I have multiple sets of glasses. I have one pair of single vision glasses for watching TV, and another single vision set of sunglasses just for driving (I'm nearsighted).

I have two sets of bifocals, one clear set which are my "nice" glasses that I wear when I'm out in public, and one pair of yellow-tinted shooting glasses, which are my everyday wear around the house and in the yard glasses, and I wear them on the gun range, when hunting, and at night (the yellow is great at eliminating glares from oncoming headlights, but it does make things darker, so it takes a little getting used to -- great if you travel secondary roads at night, though, seriously).

I also have one pair that are hard use, which are "REC SPECS" athletic glasses (similar to what basketball players wear -- think Kareem Abdul Jabbar) -- they are plastic with polycarbonate lenses, and a siliconized rubber nosepiece, and are designed to be very rugged.
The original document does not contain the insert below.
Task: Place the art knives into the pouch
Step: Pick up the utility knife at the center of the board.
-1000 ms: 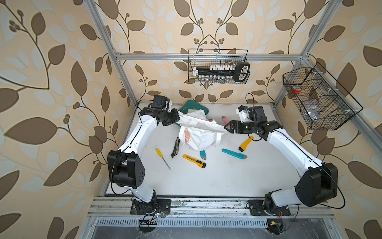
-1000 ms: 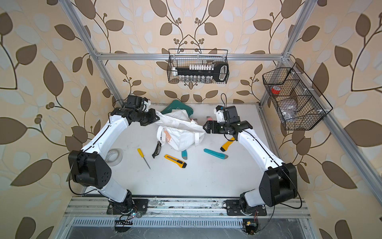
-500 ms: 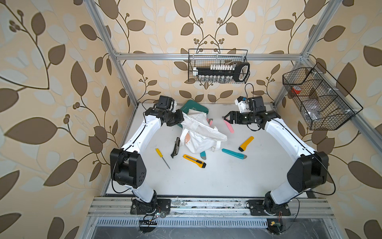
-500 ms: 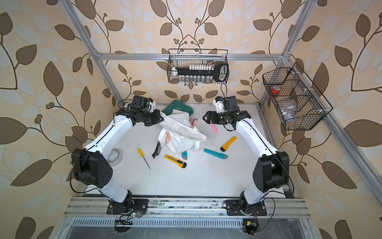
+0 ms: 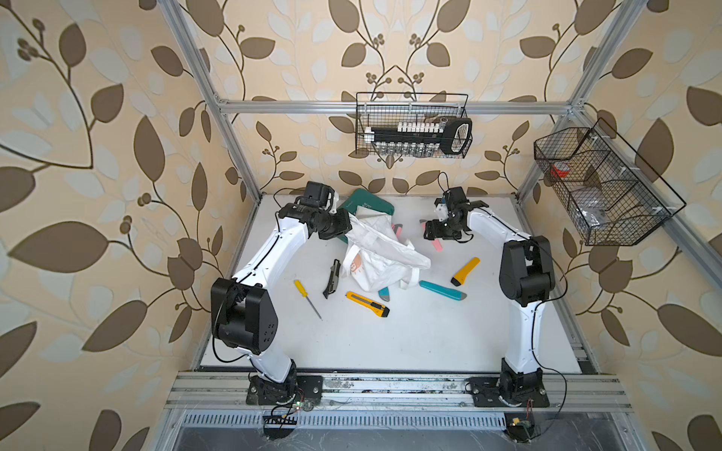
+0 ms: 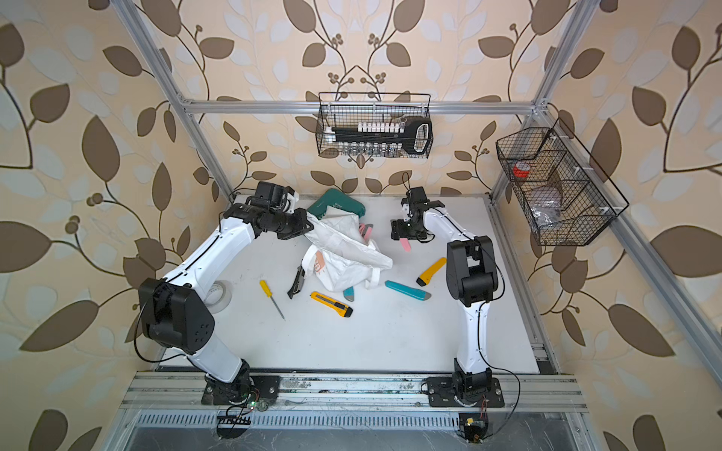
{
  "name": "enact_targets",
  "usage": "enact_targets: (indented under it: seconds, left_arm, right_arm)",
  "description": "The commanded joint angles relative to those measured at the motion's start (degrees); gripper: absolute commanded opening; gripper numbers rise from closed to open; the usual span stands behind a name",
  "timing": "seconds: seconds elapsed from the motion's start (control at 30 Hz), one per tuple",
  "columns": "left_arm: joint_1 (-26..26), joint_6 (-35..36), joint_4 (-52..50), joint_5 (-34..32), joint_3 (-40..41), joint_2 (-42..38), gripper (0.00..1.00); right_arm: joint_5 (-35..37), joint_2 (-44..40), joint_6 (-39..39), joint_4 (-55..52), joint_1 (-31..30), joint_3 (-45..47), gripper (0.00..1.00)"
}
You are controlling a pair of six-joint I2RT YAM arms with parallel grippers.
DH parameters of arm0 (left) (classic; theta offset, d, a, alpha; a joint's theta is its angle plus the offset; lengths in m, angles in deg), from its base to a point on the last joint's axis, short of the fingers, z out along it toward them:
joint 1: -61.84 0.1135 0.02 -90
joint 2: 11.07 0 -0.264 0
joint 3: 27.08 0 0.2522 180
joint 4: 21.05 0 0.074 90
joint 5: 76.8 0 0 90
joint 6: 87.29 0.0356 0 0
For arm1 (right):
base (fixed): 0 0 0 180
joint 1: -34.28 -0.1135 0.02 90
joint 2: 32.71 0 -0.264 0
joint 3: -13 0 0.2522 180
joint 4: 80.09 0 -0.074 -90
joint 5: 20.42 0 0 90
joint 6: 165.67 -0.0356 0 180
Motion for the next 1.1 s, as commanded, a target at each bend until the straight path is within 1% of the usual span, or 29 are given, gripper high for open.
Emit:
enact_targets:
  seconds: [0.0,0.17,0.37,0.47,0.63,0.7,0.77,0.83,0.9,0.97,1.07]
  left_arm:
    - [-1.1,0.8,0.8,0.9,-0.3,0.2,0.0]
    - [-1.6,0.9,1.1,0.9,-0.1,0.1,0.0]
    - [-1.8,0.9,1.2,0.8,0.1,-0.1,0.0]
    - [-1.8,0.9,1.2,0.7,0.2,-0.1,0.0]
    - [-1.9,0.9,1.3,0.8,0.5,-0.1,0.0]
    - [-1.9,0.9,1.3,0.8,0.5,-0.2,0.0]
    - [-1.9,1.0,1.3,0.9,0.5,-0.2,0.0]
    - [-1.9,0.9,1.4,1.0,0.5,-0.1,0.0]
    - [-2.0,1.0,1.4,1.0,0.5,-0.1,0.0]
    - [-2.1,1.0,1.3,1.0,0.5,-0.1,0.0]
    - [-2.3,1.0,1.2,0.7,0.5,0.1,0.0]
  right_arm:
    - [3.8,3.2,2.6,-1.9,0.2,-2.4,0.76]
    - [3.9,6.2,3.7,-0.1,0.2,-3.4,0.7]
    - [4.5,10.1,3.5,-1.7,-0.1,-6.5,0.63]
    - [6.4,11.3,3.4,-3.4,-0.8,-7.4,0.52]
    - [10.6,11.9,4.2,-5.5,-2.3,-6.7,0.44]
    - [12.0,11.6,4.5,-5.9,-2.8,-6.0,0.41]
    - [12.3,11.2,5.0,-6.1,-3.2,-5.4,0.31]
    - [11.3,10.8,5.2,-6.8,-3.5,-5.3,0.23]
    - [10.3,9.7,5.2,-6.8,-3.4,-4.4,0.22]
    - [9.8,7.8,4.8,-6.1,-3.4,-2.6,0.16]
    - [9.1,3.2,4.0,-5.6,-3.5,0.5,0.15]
I use these when driving my ATVs, riding my motorcycles (you look less like a dork that way, since people know you need "goggles" on bikes and four-wheelers) and I also wear them when I am boating or riding jet skis.

So my answer would be to have multiple sets, and if one breaks, switch to the other one(s). I do not know of any other workable solution, so I went with backups.


----------



## bennettvm (Jan 5, 2013)

head to walmart and buy several extra pairs - simple


----------



## srpumpkin (Sep 29, 2012)

I plan on getting reading glasses from cvs different strengths just for emergency, when there's no such thing as an eye. Dr. To go to. But I like the idea of yellow tinted glasses. Never knew this, Thnks for that info. Going to ck into that.


----------



## Irish (Oct 5, 2012)

My wife is an Ophthalmic Technician! So she could help out a lot with that I will ask her in the morning!! On that same note. . . I HIGHLY doubt that people are going to be going after eye doctor offices and eye glass places when SHTF if anything I think that you would be able to easily get new glasses/contacts post SHTF depending on what kind of SHTF we find ourselves in.


----------



## punch (Nov 6, 2012)

thinking about lasik so I can shitcan the glasses and contacts altogether...hey, now I can be a fighter pilot!
(negative ghostrider! the pattern is full)


----------



## AlaskanFamily (Jan 13, 2013)

I prefer contacts, but in a SHTF scenario, I'm strictly changing over to glasses. For durability opt for metal over plastic frame, tinted lenses for outdoor use, invest in a couple nice glasses cases that will take a beating, & pick up a couple repair kits that have small screws & such. I picked up a couple pair of cheap glasses online, at Zenni Optical. Roughly cost me $68 for 2 pairs, including shipping. I currently have 6 pairs of working glasses so hopefully I've got enough.


----------



## AsteroidX (Dec 11, 2012)

Ive worn glasses through several wood/forestry jobs and they are durable. Having extra is not a bad idea. Having contacts. Disposable as they can have extended lifetimes beyond the recomended and are cheap I keep around.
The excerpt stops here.